La ministre face à l’hostilité des syndicats concernés
Un rapport interministériel de mars 2014 a mis en évidence de sérieux freins dans l’éducation nationale face à l’apprentissage. » Malgré une évolution des mentalités au cours des 10 dernières années, liée principalement au besoin vital de certains L.P. de faire face à la baisse des effectifs, une partie des enseignants, fortement soutenue par une partie de la représentation syndicale, continue de manifester une réelle hostilité au développement de l’apprentissage », écrivent les rapporteurs. Le plan Hollande est jugé positivement par la CGT, la CFDT et FO, ce qui n’est pas rien. Mais il est vivement critiqué par les syndicats enseignants de la voie professionnelle, c’est à dire les premiers concernés. « Nous savons, avec le recul, que le développement de l’apprentissage est un échec pour ces jeunes qui sont en rupture », écrivait le Snetaa FO, principal syndicat de la voie professionnelle, en juillet dernier. « Il suffit de regarder les objectifs chiffrés et leurs résultats ; il suffit de regarder les taux de rupture des contrats, après 3 mois, entre l’apprenti et l’entreprise. Il suffit de constater le peu d’apprentis embauchés définitivement après leur formation ». Le Snetaa ajoute : » A ces jeunes souvent en grande difficulté, que leur propose l’apprentissage ? Deux tiers de moins de cours en enseignement général et même des disciplines auxquelles ils n’auront même plus accès ou si peu (histoire, éducation civique). Aux jeunes qui sortent de 3ème de collège à 14 ans (souvent 15/16 ans car ils ont déjà redoublé au moins une fois) qui subissent l’échec scolaire, qui ont des difficultés en français, en histoire-géographie, en mathématiques, en langues vivantes, etc., l’apprentissage ne leur dispensera au mieux qu’un tiers du temps par rapport aux jeunes qui se forment au même métier en Lycée Professionnel ».

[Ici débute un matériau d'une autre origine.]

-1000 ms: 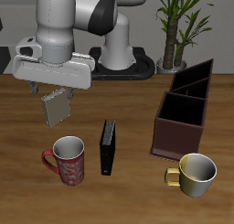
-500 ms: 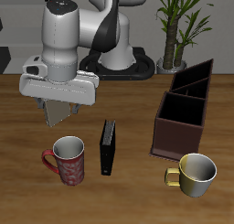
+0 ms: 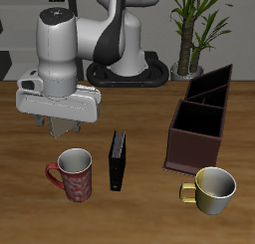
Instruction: Place the red mug into the left desk caddy's right compartment
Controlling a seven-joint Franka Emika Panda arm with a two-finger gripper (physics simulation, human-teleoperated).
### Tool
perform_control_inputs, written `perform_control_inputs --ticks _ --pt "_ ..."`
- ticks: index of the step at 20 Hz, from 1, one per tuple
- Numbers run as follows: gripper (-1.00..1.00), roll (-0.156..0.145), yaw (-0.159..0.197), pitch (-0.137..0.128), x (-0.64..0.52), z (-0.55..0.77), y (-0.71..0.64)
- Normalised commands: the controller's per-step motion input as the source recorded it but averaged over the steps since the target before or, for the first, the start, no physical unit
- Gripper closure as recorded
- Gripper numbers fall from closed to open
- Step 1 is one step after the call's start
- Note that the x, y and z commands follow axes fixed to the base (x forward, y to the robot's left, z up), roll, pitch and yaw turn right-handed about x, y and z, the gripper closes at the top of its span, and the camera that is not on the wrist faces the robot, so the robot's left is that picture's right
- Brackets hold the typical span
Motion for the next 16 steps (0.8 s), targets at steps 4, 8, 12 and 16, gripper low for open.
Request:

L’apprentissage est aussi vu comme un concurrent de lycée professionnel par le Snuep Fsu, second syndicat du secteur. » Alors que le gouvernement refuse toute publication d’un bilan global de ce système de formation, il persiste par tous les moyens à promouvoir l’apprentissage au sein des établissements publics en prônant la mixité des parcours et des publics au mépris des conditions d’études des élèves et des conditions de travail des collègues », écrivait le syndicat lors de la conférence sociale de juillet 2014. Dans une lettre du 16 septembre, adressée à la ministre, le Snuep critiquait encore le discours sur l’apprentissage. Ces critiques sont relayées le 19 septembre par la Fsu qui « reste vigilante sur l’équilibre entre l’offre de formation sous statut scolaire et l’apprentissage » et « hostile au mixage des parcours et des publics dans les EPLE ».
Engagée personnellement dans la politique d’ouverture aux entreprises, N Vallaud Belkacem s’est fixée un objectif quantitatif (60 000 apprentis) et qualitatif : que les enseignants présentent favorablement l’apprentissage. On mesure que ces deux objectifs seront difficiles à appliquer.